Português: 24/01/20

sexta-feira, 24 de janeiro de 2020

Fernando Pessoa: o fingimento poético / artístico

O fingimento artístico:

. Fingimento artístico ≠ sinceridade humana.

. Intelectualização das emoções e das sensações experienciadas.

. A imaginação sobrepõe-se ao coração.

. Recusa da espontaneidade e emotividade literárias: a poesia é um produto intelectual.

 . Fernando Pessoa nega a ideia romântica do poema como um confessor, filtrando tudo pela inteligência, sendo o texto fruto da imaginação.

. Nos poemas “Autopsicografia” e “Isto”, Fernando Pessoa apresenta a sua visão sobre o processo de criação poética/artística, ou seja, sobre como se escreve um texto lírico / poesia.

. Nesses poemas, o sujeito poético defende que o poeta não visa representar diretamente os seus sentimentos e as suas experiências interiores tal qual os viveu. Pessoa afirma que o poeta parte das emoções que experienciou (“a dor que deveras sente”) e representa-as poeticamente, através de palavras, transformando essas emoções em arte, ao compor o poema.

. Assim, a escrita poética resulta de um processo de racionalização dos sentimentos e da imaginação artística (trabalho poético) para escrever o poema: as emoções e os sentimentos, mesmo os verdadeiros, são fingidos, ou seja, são artisticamente trabalhados. Através do fingimento artístico, o poeta transforma as suas emoções e experiências em matéria poética.

. Fernando Pessoa chama a esse processo fingimento artístico: “O poeta é um fingidor”, escreve ele em “Autopsicografia”. Porém, o fingimento, aqui, não significa falta de autenticidade ou de sinceridade (isto é, o poeta não mente); ele distancia-se dos seus sentimentos para os poder representar esteticamente, através das palavras. Assim, o texto é produto da imaginação. Note-se que a noção de fingimento poético se relaciona com a de heterónimo.

. Pessoa chega a afirmar que a sensibilidade é inimiga do poeta. Em textos em prosa, estabelece a distinção entre dois tipos de poesia: a que é explicada em “Autopsicografia”, em que o poeta é crítico, reflexivo e trabalha cuidadosamente a palavra e a forma no processo de criação; e, por outro lado, a poesia em que o poeta se diz “sincero” e espontâneo ao escrever uma composição poética.

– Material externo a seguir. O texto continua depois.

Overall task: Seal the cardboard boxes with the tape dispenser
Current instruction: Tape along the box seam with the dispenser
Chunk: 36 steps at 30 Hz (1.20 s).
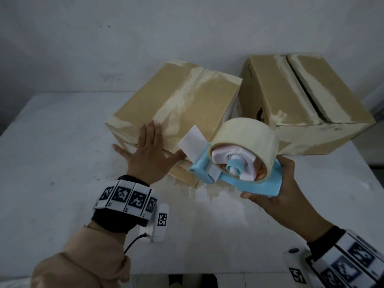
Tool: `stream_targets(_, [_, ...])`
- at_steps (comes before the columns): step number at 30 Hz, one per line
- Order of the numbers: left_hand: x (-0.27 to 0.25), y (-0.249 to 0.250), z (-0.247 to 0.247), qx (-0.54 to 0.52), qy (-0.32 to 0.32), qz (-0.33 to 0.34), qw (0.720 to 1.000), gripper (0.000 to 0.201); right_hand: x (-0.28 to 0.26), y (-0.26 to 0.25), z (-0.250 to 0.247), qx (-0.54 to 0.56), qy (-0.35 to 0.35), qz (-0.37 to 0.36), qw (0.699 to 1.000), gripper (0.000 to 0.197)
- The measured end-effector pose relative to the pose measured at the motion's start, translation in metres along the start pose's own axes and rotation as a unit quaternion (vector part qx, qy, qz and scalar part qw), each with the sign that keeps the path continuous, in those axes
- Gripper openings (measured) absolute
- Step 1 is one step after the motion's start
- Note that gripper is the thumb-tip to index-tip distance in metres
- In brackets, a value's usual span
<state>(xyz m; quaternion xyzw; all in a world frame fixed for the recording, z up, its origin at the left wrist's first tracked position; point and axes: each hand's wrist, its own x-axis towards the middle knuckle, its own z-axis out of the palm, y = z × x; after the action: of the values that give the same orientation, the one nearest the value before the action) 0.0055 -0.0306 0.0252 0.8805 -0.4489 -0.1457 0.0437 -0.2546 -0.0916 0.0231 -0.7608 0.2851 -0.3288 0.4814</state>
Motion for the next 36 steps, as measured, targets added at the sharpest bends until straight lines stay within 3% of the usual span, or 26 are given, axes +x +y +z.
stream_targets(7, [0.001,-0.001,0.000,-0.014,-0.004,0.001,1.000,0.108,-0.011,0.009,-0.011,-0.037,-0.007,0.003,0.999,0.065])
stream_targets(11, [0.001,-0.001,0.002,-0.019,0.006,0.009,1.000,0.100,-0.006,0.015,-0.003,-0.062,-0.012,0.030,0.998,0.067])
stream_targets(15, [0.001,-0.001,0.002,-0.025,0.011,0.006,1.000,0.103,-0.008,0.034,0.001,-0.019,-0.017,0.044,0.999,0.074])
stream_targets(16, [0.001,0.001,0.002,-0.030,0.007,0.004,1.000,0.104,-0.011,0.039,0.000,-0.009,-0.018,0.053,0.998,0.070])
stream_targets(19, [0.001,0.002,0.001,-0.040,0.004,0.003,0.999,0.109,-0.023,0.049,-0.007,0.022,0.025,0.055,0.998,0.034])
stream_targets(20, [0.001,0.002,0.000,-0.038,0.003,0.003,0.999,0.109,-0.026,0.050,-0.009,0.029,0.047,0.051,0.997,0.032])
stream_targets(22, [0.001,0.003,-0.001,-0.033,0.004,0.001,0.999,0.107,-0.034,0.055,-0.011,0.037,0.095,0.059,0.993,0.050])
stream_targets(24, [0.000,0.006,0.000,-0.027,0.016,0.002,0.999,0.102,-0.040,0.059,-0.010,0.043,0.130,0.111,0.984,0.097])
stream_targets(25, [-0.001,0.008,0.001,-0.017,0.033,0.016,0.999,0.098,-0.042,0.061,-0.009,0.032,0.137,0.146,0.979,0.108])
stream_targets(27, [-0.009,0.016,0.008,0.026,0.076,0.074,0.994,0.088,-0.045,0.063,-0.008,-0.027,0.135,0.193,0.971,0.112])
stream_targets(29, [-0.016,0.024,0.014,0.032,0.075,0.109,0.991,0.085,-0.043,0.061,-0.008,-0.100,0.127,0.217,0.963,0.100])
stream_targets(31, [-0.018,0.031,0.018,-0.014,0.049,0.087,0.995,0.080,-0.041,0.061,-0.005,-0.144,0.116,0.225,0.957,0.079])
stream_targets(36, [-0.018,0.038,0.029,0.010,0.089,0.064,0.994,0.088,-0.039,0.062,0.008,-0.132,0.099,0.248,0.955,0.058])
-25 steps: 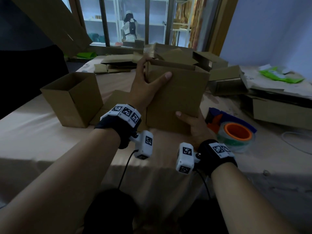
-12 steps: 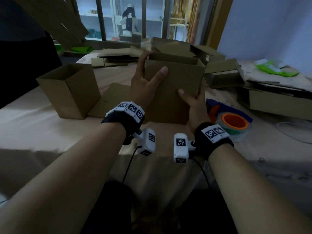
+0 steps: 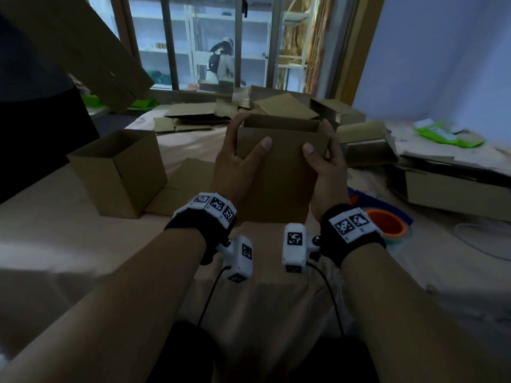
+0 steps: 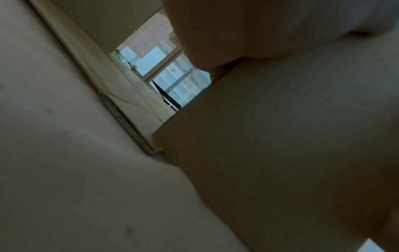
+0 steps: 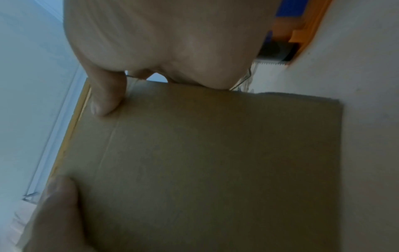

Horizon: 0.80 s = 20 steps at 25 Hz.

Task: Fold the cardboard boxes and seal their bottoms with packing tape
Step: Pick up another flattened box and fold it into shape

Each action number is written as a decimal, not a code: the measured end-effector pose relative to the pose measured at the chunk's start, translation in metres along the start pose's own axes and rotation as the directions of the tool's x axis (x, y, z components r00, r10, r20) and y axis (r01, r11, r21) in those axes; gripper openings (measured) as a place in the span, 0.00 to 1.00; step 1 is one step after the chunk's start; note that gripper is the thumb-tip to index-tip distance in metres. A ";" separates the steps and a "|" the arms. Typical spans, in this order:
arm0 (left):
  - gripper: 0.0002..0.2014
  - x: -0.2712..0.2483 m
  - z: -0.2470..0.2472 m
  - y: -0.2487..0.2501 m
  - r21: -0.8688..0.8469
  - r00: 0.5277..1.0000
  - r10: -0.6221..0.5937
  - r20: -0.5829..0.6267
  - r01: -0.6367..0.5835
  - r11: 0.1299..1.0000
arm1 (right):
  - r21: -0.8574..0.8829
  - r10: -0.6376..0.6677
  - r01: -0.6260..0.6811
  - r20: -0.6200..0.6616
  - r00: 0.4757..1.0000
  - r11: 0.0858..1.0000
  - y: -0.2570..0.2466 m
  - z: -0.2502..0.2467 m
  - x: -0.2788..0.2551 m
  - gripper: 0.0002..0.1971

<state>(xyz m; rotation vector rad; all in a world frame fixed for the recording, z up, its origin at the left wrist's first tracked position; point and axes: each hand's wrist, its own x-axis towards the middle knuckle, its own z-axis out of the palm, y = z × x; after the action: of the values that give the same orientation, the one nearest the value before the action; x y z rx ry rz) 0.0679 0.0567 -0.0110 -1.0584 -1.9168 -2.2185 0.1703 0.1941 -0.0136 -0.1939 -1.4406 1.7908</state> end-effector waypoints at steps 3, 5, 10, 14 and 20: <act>0.28 -0.001 0.001 -0.005 -0.022 1.000 -0.011 0.007 0.011 1.000 | 0.022 -0.003 0.002 0.041 0.999 1.000 0.002 -0.004 -0.002 0.33; 0.28 0.000 0.001 -0.005 -0.012 1.000 -0.007 -0.006 0.007 1.000 | 0.034 0.003 -0.005 0.044 0.999 0.999 0.003 -0.005 -0.003 0.33; 0.29 0.000 -0.001 -0.007 -0.005 1.000 0.021 0.002 -0.021 1.000 | 0.050 0.013 -0.015 0.048 0.999 0.999 0.001 -0.004 -0.005 0.34; 0.30 0.000 0.000 -0.006 -0.002 1.000 0.013 -0.017 -0.013 1.000 | 0.048 0.014 -0.017 0.062 0.998 0.999 -0.001 -0.005 -0.006 0.33; 0.30 0.001 0.001 -0.008 -0.014 1.000 0.022 -0.016 -0.022 1.000 | 0.060 0.018 -0.022 0.070 0.997 0.998 -0.001 -0.006 -0.005 0.32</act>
<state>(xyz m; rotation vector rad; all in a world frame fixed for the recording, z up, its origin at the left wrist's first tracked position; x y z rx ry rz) 0.0647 0.0601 -0.0171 -1.0547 -1.8763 -2.2257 0.1770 0.1950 -0.0166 -0.1162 -1.4353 1.8707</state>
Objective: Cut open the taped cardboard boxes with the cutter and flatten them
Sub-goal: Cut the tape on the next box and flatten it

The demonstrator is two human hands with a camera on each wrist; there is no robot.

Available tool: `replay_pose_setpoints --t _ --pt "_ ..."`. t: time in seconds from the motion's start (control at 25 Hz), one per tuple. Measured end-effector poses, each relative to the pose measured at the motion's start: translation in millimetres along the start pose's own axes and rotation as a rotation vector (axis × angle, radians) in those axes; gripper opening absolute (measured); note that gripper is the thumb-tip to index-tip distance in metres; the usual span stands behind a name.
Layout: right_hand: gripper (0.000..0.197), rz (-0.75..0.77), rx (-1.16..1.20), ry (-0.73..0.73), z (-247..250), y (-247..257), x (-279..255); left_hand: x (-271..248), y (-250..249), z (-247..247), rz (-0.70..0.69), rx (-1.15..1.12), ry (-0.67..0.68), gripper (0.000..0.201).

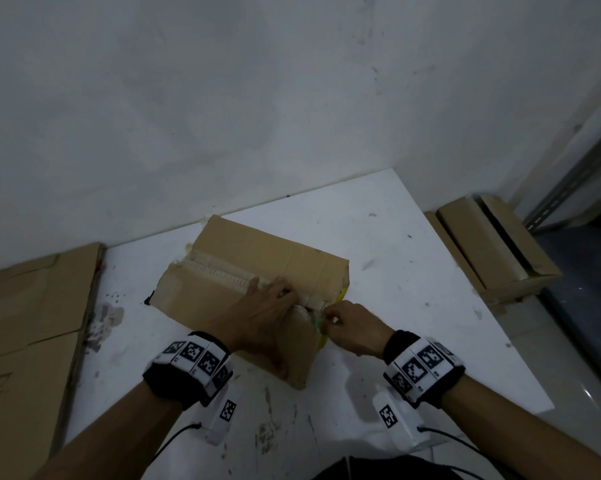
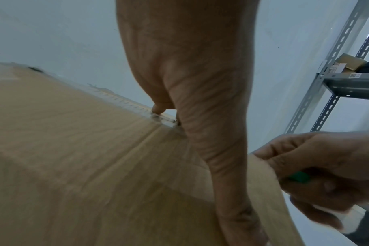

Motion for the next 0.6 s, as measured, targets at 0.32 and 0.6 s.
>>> replay_pose_setpoints --t 0.32,0.6 --pt "0.017 -0.057 0.286 0.275 -36 -17 -44 -11 2 -1 -0.02 -0.039 -0.087 0.111" --pt "0.03 0.16 0.154 -0.294 30 -4 -24 -50 0 -2 -0.102 -0.043 -0.503 0.09"
Point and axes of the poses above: each hand's wrist, its own x-axis towards the middle knuckle, its own z-axis out of the back of the hand, y = z × x, the point moved 7 cm from there along x, towards the middle knuckle, and after that the axes turned 1 degree about -x, right-handed, at the moved point
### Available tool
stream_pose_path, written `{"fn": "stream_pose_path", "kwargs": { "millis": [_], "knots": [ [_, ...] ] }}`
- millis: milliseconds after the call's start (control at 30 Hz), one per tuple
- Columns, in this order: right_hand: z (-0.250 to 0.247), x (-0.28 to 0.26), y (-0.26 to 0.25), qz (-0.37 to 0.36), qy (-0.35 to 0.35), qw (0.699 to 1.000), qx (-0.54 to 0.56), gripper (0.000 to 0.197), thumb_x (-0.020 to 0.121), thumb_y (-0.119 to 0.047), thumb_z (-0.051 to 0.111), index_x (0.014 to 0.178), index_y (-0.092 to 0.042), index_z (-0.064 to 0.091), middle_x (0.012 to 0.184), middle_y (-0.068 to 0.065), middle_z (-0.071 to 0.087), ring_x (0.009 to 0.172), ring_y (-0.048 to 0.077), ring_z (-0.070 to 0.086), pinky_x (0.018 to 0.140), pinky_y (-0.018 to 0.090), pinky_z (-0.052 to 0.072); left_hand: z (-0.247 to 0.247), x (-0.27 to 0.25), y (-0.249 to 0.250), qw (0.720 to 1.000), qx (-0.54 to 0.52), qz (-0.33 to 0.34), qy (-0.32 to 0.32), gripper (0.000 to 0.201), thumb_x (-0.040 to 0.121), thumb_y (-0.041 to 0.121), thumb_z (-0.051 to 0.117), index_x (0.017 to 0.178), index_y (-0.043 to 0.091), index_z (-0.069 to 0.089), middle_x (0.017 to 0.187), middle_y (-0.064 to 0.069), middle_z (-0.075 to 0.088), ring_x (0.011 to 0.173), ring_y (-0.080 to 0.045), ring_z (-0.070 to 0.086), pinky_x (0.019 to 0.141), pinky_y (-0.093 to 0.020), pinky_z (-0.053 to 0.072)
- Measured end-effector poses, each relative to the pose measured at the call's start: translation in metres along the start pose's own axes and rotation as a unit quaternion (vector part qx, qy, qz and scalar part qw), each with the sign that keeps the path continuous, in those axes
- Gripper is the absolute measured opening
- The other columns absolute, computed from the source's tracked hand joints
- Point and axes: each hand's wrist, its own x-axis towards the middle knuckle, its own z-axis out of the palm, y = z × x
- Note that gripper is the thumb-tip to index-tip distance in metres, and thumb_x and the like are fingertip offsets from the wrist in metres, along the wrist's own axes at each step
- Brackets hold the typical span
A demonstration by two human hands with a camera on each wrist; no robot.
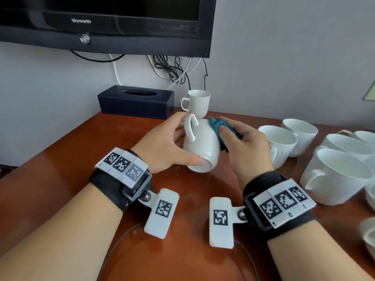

. Quanto ao leitor, cujo papel na interpretação da poesia é estabelecido na segunda estrofe de “Autopsicografia”, a dor que ele não tem são os sentimentos que experiencia na interpretação do poema e que não é a sua – não viveu essas emoções, elas desencadeiam-se na leitura do poema.

. De acordo com esse poema, podemos esquematizar da seguinte forma o conceito pessoano de criação e de interpretação poéticas:



. O poeta escreve uma emoção fingida, pensada, fruto da razão e da imaginação; não escreve a emoção sentida pelo coração, porque ela chega ao poema transfigurada, trabalhada poeticamente; não há espontaneidade no processo de criação artística. Com efeito, o poeta recusa a espontaneidade e emotividade literárias: a poesia é um produto intelectual.

. Por sua vez, o leitor não sente nem a emoção vivida pelo poeta, nem a emoção imaginada por este no poema; sente a que nele é suscitada pela leitura do texto.

. Em síntese:

▪ a arte nasce da realidade, mas consiste no fingimento dessa realidade, o que significa que não há arte/poesia sem imaginação;

▪ a intelectualização (o fingimento) das emoções é concretizada no texto;

▪ o leitor não tem acesso à emoção real nem à emoção fingida pelo poeta; ele apenas sente o que o poema / o objeto artístico lhe desperta e que corresponde à sua interpretação do texto.